• EXERCISE OBJECTIVE:
Output, word for word, the line that contains "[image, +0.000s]" and all lines following it to the end of the listing. Drop the pictures.

:::

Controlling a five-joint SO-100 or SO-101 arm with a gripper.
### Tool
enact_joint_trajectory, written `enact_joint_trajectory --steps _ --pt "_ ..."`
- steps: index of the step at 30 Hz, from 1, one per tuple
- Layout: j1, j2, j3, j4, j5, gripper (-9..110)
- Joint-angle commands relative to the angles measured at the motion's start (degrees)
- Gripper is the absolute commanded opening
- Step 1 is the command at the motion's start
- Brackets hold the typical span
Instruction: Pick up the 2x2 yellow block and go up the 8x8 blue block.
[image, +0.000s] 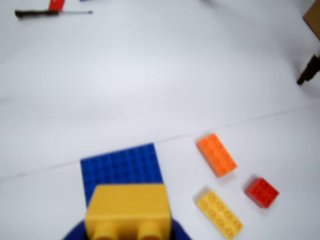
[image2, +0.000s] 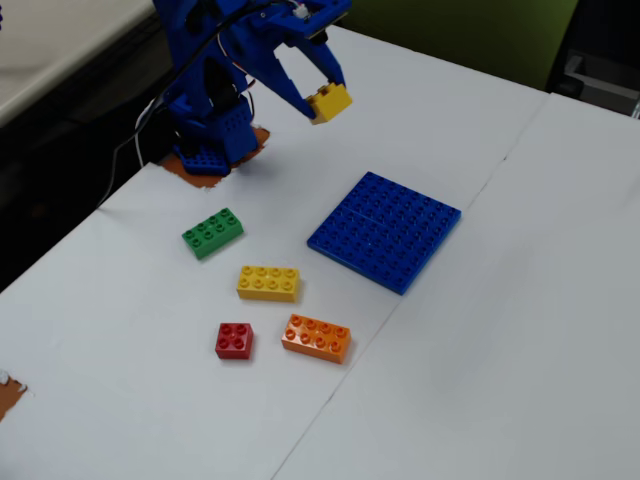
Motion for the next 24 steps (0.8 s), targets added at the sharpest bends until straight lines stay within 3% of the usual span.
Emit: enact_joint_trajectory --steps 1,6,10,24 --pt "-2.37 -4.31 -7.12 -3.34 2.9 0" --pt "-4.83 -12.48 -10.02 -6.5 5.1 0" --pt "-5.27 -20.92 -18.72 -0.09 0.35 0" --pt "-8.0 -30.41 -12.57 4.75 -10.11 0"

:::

• REPLY:
[image, +0.000s] 
[image2, +0.000s] 
Motion for the next 24 steps (0.8 s), targets added at the sharpest bends until straight lines stay within 3% of the usual span.
Emit: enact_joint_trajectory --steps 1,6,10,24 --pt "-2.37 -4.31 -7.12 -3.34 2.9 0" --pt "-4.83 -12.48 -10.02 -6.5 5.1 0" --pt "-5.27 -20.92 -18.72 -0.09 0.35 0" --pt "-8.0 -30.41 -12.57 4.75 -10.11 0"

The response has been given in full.